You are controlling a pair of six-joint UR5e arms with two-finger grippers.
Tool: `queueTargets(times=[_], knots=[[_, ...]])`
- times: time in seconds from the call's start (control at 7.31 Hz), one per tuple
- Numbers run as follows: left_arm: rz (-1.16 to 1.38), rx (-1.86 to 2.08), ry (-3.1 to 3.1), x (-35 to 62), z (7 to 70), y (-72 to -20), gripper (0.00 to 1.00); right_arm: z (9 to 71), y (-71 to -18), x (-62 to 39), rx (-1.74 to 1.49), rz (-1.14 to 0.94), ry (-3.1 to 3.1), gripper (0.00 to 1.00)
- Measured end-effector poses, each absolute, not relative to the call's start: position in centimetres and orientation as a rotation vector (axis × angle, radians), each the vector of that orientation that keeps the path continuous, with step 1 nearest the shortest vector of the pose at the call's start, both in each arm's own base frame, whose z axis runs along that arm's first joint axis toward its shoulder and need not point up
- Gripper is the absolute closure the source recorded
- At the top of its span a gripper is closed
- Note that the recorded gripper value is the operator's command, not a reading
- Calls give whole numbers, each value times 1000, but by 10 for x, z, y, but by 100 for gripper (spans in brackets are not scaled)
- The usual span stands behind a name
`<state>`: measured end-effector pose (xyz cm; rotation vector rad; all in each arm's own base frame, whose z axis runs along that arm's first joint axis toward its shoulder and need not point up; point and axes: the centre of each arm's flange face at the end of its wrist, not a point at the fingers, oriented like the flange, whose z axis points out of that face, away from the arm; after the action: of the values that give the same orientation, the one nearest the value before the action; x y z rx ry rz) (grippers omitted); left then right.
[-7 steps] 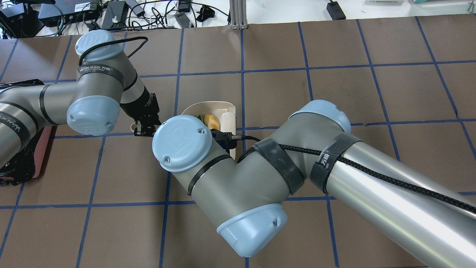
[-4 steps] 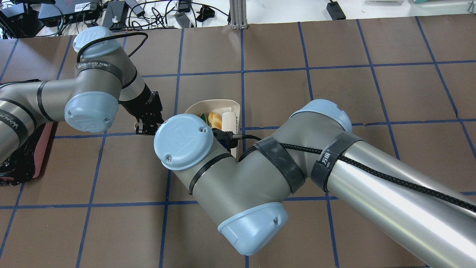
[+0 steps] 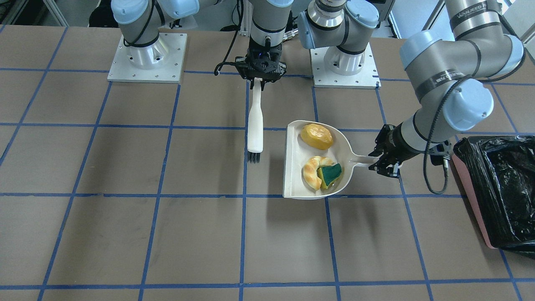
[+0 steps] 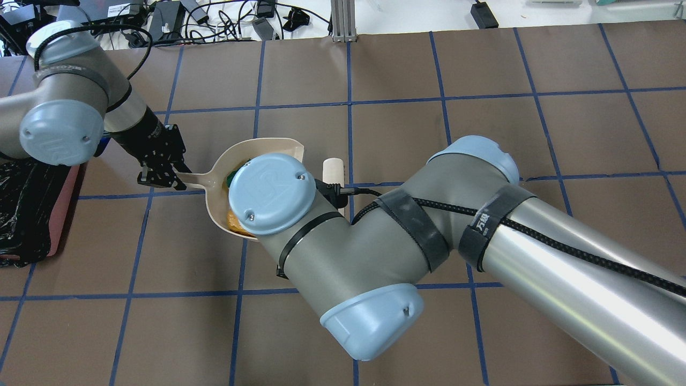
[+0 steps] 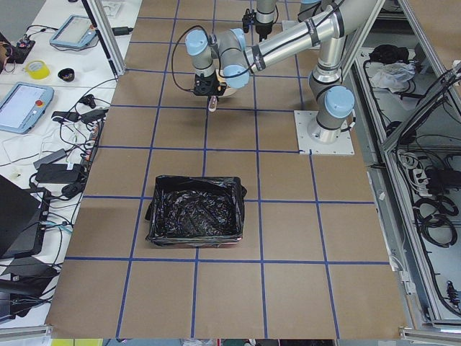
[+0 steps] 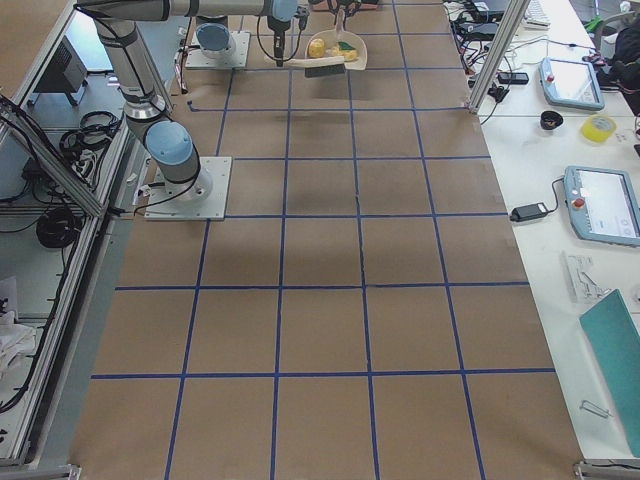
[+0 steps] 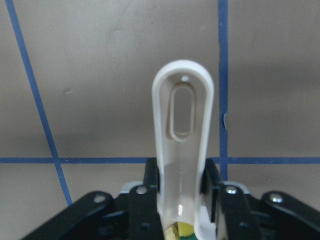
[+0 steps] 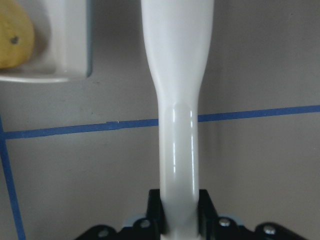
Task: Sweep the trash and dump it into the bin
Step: 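Lift the dustpan toward the bin with left gripper while right returns the brush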
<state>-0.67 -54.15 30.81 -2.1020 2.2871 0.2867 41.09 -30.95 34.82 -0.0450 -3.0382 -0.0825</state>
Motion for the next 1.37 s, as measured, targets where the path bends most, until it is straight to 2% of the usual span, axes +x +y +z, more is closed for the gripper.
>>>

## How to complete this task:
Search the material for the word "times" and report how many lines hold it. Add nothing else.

## Completed exercise:
3